Do not confuse this method with activity lifecycle callbacks such as onPause(), which is always called when an activity is being placed in the background or on its way to destruction, or onStop() which is called before destruction. One example of when onPause() and onStop() is called and not this method is when a user navigates back from activity B to activity A: there is no need to call onSaveInstanceState(Bundle) on B because that particular instance will never be restored, so the system avoids calling it. An example when onPause() is called and not onSaveInstanceState(Bundle) is when activity B is launched in front of activity A: the system may avoid calling onSaveInstanceState(Bundle) on activity A if it isn't killed during the lifetime of B since the state of the user interface of A will stay intact.

The default implementation takes care of most of the UI per-instance state for you by calling onSaveInstanceState() on each view in the hierarchy that has an id, and by saving the id of the currently focused view (all of which is restored by the default implementation of onRestoreInstanceState(Bundle)). If you override this method to save additional information not captured by each individual view, you will likely want to call through to the default implementation, otherwise be prepared to save all of the state of each view yourself.

If called, this method will occur before onStop(). There are no guarantees about whether it will occur before or after onPause().

Parameters
outState Bundle: Bundle in which to place your saved state.

protected void onStart ()

Added in API level 9

Called after onCreate(Bundle) — or after onRestart() when the activity had been stopped, but is now again being displayed to the user. It will be followed by onResume().

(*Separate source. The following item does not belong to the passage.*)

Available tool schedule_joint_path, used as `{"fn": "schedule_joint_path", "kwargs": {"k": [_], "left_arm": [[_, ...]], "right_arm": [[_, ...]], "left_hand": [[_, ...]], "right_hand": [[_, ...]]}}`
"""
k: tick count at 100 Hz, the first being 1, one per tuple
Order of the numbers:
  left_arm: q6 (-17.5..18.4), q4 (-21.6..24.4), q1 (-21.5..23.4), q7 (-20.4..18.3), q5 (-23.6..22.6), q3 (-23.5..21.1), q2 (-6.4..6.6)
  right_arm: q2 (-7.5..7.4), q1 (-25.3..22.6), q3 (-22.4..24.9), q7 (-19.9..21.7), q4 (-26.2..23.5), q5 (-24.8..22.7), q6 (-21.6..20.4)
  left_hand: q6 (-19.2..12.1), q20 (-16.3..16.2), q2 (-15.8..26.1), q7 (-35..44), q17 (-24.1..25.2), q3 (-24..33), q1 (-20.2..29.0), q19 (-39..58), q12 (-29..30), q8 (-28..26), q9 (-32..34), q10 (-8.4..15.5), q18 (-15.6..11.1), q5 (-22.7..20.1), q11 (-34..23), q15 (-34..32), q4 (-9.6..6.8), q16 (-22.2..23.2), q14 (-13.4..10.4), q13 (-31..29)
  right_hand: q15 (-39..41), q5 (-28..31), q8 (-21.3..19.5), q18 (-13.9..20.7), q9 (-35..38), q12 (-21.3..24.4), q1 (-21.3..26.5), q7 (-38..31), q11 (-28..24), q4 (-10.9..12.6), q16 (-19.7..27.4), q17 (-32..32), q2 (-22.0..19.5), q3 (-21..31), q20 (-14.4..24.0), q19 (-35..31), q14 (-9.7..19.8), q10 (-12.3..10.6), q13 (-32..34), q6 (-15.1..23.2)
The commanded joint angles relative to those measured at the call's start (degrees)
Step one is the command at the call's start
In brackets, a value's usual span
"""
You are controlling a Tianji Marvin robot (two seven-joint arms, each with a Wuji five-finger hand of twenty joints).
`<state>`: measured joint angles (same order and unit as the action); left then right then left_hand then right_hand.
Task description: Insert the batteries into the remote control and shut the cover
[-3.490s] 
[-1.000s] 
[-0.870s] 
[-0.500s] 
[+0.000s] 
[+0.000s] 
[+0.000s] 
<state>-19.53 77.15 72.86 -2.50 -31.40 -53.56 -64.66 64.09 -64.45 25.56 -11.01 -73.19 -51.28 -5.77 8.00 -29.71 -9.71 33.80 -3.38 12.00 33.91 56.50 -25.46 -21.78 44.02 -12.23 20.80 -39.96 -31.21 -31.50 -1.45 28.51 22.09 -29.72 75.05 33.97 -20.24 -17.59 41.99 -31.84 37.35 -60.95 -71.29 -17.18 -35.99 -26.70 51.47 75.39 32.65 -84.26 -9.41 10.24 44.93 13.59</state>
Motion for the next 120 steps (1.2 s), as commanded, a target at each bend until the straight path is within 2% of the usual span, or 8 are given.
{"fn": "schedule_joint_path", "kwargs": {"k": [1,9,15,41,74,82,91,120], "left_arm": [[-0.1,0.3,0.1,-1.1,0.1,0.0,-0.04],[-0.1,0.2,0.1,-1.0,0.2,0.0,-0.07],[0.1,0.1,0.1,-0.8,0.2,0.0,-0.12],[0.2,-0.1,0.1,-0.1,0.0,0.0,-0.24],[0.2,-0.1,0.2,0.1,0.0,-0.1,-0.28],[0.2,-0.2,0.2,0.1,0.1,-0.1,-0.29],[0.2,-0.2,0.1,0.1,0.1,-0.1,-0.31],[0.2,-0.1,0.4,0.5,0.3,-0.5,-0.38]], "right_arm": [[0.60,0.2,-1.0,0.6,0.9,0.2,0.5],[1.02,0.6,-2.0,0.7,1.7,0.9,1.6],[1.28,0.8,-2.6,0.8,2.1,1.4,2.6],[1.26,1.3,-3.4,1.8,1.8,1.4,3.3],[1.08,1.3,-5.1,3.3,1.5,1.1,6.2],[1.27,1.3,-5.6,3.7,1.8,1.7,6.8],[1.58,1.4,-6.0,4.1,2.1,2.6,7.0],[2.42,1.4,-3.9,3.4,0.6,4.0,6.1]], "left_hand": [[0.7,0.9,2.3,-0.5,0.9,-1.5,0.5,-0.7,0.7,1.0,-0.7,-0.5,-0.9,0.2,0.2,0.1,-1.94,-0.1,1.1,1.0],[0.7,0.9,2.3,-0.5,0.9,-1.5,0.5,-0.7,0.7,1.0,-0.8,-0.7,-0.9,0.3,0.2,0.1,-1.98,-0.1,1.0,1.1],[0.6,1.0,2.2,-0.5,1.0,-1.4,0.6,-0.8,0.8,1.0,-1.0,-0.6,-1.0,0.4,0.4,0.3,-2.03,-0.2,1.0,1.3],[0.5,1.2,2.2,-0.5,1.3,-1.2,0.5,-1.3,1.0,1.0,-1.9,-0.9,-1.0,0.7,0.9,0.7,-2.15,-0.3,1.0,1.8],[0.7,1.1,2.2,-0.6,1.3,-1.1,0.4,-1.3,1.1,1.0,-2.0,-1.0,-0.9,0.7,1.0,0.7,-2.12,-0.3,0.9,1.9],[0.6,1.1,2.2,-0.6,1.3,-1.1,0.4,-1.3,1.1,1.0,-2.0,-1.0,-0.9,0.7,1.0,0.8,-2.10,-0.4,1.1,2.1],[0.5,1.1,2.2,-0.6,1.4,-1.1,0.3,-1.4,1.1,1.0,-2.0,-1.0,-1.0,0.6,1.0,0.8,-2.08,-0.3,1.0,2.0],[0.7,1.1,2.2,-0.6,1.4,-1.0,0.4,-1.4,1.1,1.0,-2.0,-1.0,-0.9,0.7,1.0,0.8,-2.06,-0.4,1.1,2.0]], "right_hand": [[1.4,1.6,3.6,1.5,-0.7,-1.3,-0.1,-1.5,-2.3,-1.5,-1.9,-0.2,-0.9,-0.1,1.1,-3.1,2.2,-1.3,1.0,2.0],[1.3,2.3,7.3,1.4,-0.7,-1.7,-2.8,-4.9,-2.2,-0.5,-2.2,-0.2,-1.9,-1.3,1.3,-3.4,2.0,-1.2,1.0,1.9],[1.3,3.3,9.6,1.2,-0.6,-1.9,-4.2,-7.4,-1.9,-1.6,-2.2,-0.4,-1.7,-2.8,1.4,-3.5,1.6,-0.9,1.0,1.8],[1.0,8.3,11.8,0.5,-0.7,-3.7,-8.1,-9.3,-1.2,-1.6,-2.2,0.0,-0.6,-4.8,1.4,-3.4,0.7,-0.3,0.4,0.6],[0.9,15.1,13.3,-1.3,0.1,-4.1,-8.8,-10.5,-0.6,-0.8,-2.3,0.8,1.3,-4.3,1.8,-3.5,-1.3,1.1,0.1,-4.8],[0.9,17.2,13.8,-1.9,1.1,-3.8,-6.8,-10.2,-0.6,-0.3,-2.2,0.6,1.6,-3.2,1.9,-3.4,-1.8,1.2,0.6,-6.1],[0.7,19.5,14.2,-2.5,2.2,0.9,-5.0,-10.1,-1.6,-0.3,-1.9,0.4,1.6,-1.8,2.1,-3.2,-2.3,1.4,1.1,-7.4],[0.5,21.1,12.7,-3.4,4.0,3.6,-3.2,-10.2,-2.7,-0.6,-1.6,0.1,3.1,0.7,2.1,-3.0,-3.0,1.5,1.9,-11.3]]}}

Derived classes must call through to the super class's implementation of this method. If they do not, an exception will be thrown.

protected void onStop ()

Added in API level 9

Called when you are no longer visible to the user. You will next receive either onRestart(), onDestroy(), or nothing, depending on later user activity.

Note that this method may never be called, in low memory situations where the system does not have enough memory to keep your activity's process running after its onPause() method is called.

Derived classes must call through to the super class's implementation of this method. If they do not, an exception will be thrown.